Klinefelter Syndrome Comorbid with ADHD and ASD in a School Boy: a Case Report

Cheng-Hsien Sung* and Feng-Li Lin

Department of Child and Adolescent Psychiatry, Taoyuan Psychiatric Center, Ministry of Health and Welfare, Taiwan

Corresponding Author

Received Date:January 25, 2024;  Published Date:March 04, 2024

Abstract

Klinefelter Syndrome (KS) is a quite common sex chromosome aneuploidy (47, XXY) and cause of male hypergonadotropic hypogonadism. It is characterized by extreme clinical heterogeneity and variety in presentation, including infertility, hypogonadism, speech delay, metabolic anomaly, and neurocognitive and psychiatric disorders.
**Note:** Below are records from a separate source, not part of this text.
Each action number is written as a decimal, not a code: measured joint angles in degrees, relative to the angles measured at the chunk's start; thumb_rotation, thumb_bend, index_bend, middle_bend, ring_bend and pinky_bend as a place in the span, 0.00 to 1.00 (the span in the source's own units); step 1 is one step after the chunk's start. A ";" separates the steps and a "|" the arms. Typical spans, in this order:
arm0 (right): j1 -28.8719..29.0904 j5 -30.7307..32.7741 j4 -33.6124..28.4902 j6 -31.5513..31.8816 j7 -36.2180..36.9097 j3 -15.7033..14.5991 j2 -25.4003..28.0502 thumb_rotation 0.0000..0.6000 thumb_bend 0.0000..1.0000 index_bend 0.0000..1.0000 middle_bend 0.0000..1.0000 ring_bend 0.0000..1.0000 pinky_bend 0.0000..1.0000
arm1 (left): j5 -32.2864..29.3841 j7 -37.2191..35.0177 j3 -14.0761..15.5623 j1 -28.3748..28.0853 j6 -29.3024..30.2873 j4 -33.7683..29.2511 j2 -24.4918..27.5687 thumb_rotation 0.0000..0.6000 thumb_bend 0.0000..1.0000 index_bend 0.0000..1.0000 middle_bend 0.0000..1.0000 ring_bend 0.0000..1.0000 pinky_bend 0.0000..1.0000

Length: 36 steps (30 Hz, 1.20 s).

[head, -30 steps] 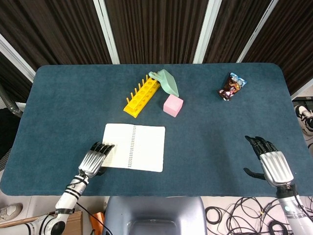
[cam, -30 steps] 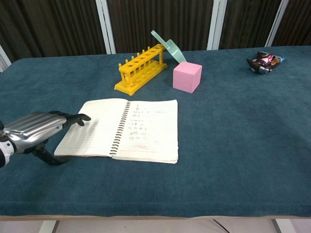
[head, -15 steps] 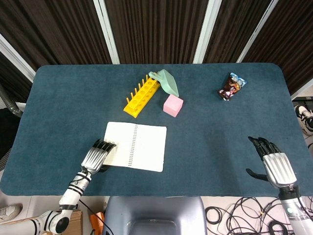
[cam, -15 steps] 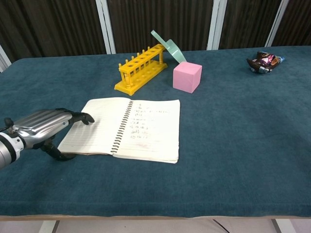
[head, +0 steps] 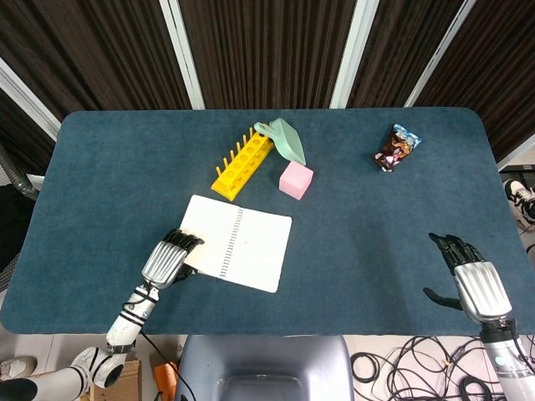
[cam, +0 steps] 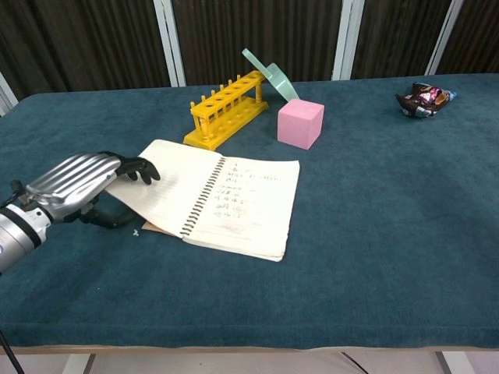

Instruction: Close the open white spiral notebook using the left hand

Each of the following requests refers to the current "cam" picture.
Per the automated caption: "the green plastic scoop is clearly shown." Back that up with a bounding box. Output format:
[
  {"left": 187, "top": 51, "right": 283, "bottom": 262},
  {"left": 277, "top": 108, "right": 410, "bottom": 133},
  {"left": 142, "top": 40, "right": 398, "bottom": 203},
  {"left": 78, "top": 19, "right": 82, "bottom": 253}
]
[{"left": 241, "top": 48, "right": 300, "bottom": 101}]

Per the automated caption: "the white frame post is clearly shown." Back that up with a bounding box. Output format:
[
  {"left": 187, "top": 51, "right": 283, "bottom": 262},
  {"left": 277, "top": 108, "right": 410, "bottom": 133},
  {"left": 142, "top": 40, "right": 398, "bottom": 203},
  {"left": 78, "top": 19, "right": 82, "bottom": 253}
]
[
  {"left": 152, "top": 0, "right": 187, "bottom": 87},
  {"left": 423, "top": 0, "right": 465, "bottom": 76},
  {"left": 331, "top": 0, "right": 365, "bottom": 81},
  {"left": 0, "top": 71, "right": 19, "bottom": 117}
]

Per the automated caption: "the crumpled snack wrapper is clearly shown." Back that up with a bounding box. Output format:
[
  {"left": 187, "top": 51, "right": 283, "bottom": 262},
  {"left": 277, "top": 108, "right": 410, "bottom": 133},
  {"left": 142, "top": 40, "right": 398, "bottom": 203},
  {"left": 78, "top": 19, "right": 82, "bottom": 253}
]
[{"left": 395, "top": 82, "right": 460, "bottom": 119}]

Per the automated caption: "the spiral notebook with brown cover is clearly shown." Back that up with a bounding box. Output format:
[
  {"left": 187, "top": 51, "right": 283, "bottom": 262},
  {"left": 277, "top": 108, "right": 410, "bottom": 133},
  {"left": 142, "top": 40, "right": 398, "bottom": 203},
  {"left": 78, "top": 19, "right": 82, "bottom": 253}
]
[{"left": 105, "top": 139, "right": 302, "bottom": 263}]

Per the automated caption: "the yellow test tube rack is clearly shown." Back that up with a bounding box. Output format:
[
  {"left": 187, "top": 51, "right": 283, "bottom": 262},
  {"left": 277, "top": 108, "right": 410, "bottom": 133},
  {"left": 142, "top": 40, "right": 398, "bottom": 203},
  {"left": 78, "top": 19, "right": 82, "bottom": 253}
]
[{"left": 182, "top": 70, "right": 271, "bottom": 152}]

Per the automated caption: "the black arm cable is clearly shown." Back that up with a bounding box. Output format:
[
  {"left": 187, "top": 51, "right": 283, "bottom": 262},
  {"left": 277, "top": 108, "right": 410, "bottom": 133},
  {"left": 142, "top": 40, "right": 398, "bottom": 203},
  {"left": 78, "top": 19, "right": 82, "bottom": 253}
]
[{"left": 0, "top": 329, "right": 23, "bottom": 374}]

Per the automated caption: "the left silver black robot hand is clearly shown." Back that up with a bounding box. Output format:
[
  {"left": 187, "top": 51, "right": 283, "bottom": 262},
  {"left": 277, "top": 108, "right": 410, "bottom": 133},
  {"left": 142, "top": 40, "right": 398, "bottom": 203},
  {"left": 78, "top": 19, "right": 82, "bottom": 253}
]
[{"left": 25, "top": 150, "right": 161, "bottom": 229}]

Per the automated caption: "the pink foam cube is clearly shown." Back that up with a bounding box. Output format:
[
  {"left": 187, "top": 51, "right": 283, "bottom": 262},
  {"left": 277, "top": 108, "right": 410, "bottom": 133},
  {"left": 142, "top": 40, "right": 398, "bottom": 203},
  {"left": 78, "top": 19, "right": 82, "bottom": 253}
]
[{"left": 277, "top": 98, "right": 326, "bottom": 150}]

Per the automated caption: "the teal tablecloth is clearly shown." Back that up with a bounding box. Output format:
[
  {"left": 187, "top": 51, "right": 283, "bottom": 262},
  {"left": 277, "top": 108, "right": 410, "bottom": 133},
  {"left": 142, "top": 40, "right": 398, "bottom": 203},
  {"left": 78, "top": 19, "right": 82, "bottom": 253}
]
[{"left": 0, "top": 73, "right": 499, "bottom": 348}]

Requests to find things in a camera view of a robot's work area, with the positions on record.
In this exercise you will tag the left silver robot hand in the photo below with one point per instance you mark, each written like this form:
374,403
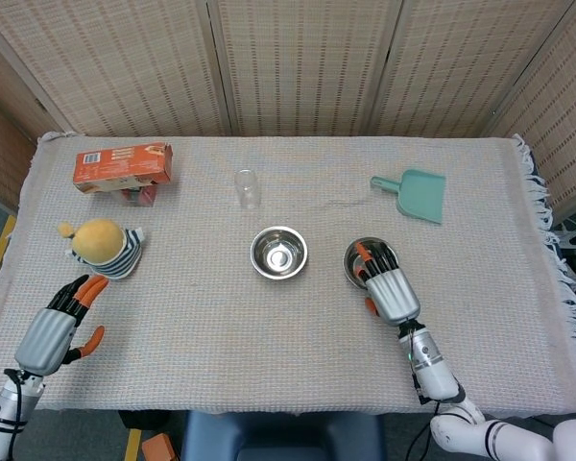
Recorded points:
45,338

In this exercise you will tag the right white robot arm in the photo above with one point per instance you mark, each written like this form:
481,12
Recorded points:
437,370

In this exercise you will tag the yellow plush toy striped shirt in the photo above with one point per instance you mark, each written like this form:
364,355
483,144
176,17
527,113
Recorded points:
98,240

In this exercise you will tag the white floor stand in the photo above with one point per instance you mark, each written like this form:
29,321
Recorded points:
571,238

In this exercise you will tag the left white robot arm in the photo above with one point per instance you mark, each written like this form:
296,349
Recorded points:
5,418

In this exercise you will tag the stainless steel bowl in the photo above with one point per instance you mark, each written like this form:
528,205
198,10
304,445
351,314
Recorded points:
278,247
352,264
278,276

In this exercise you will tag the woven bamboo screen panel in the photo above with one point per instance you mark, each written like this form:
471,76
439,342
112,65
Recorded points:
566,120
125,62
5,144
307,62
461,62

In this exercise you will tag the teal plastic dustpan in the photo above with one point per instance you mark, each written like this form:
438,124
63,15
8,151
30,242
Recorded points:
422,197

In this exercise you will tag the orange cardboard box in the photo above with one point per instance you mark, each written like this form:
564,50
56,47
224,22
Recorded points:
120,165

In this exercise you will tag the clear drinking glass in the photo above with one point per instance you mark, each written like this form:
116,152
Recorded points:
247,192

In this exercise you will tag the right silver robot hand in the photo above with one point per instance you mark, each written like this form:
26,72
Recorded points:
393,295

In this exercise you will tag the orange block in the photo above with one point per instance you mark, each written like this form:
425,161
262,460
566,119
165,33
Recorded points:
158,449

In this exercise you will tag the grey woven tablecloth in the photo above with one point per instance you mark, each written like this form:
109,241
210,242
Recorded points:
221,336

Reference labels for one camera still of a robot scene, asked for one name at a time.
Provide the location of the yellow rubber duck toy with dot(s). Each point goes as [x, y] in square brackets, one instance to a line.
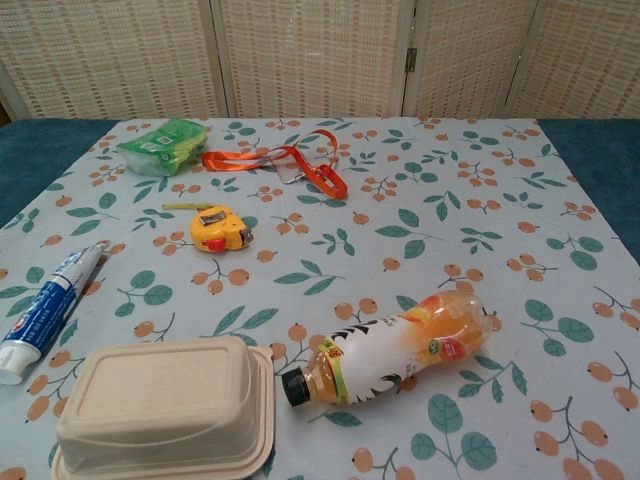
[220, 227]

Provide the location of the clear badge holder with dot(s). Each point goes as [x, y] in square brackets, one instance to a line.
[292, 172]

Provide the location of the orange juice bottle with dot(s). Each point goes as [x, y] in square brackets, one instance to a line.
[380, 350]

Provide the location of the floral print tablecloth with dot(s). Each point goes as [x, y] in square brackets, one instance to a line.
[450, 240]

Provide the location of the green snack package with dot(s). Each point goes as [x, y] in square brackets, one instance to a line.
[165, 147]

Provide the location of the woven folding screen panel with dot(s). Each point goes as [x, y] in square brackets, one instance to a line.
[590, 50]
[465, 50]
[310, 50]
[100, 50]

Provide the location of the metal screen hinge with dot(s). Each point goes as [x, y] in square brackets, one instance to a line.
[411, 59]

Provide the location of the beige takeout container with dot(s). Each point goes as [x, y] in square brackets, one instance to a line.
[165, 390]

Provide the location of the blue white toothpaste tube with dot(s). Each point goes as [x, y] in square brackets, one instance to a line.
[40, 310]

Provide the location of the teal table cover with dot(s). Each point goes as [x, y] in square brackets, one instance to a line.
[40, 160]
Literature review shows that children with KS usually experienced increased risk of impairments with language learning, executive functioning, social cognition, emotion regulation. Struggles in these areas contribute to significantly higher rates of a number of neurodevelopmental and psychiatric diagnoses such as ADHD and ASD, which were diagnosed 5.6 times and 6.2 times more often in adult men with XXY compared to peers with XY respectively. Here we present a 9 years old boy who was diagnose as KS and his neurocognitive symptoms developed as he grows up.